# Move KVM vm:s to bhyve



## pos (Mar 9, 2019)

Hi all pro:s in this area

Could not find a better channel than "Base System" for this...

I think I will try to move a linux+KVM host and replace it with FreeBSD+bhyve. But maybe this is a bad idea as it does not seem to be mature enough yet. And the docs is, well..., not good. At least for non FreeBSD guests. For now, I cannot just momentarily convert all linux vm:s to FreeBSD. It takes some time  If I have to be a detective due to lack of docs, I will probably wait to do this...

I have in a test server installed the packages vm-bhyve grub2-bhyve uefi-edk2-bhyve. Also, I have converted a KVM qcow2 image back to raw format and copied it to the FreeBSD host as I have found treads that says I have to convert it to RAW.

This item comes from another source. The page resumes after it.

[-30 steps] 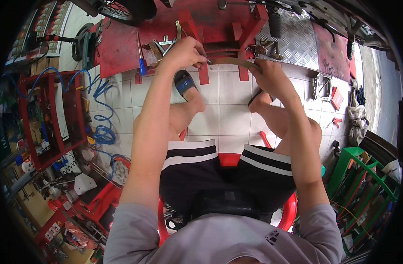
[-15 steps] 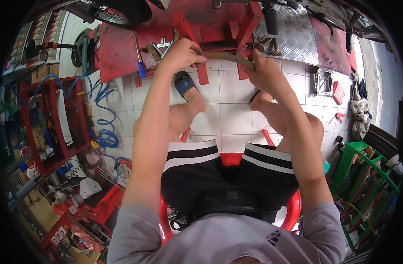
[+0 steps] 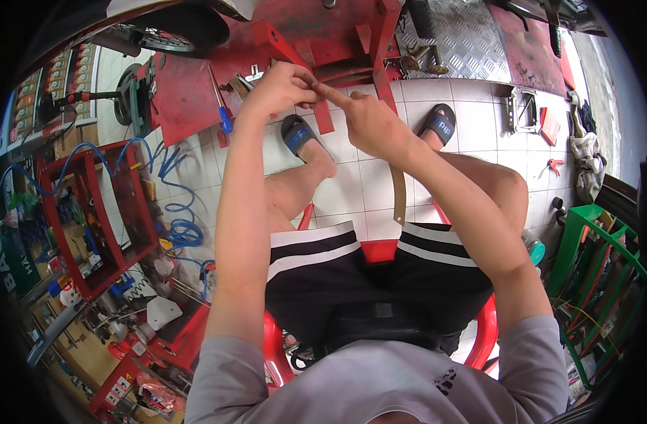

Can anyone point me in the direction (i.e to docs) of how to boot this linux VM from lets say test.raw? To create a new vm of FreeBSD type, that is very well documented though... I don't have to use vm-bhyve package. I am open to suggestions of how to make this transition as easy as possible.

Tnx in advance
Peo


----------



## abishai (Mar 10, 2019)

As you've written you use vm-bhyve, the port has wiki https://github.com/churchers/vm-bhyve/wiki
If your VMs are not UEFI, configuring grub is always a trial&error in grub console


----------



## pos (Mar 10, 2019)

abishai  Your last sentence is what I need help with as there is not much docs about it.


----------



## abishai (Mar 12, 2019)

Do you have concrete questions ? Abstract one discussed on wiki I've linked. The process is straight forward: you boot your VM to grub console and ls to discover where your kernel is/try to boot it manually using trivial grub commands. like `kernel`/`initrd`. After you figured out the exact commands, you set them in config file to allow VM to boot automatically.

You are out of the luck if you try to boot:

32 bit VM
Modern linux with XFS root.


----------



## pos (Mar 15, 2019)

abishai  Now I have spent a little more time with bhyve... I have stepped into every whole there is around bhyve 

I have tried to convert a KVM vm (CentOS7 with XFS on /boot)
I have tried to install CentOS7 directly with UEFI and vnc (fails due do bug in CentOS that is fixed in repo.Bugs that other Linux distros does not have...)
I have noted that keymapping is VERY bad in vnc and simpy does not work at all. UNLESS you change client OS keymapping to US. Then it at least can be used.
Have noted that some test installs with grub required me to spend time in grub console
and more...

However....

FreeBSD works flawlessly to install and run with UEFI 
Scentific Linux works  flawlessly to install and run (installed with ext4 on/boot) as it does not have the same bug as CentOS when using UEFI

I find the bhyve a little unpolished compared to KVM... But now I have Linux and FreeBSD working good with vnc console and autoboot. Performance seems  good as well. Think I will move over to bhyve if it also shows to be stable over the upcoming week. 

So... NO. At the moment I have no more concrete questions. But many thanks for spending time answering.

PS
Who is using 32bit vm:s


----------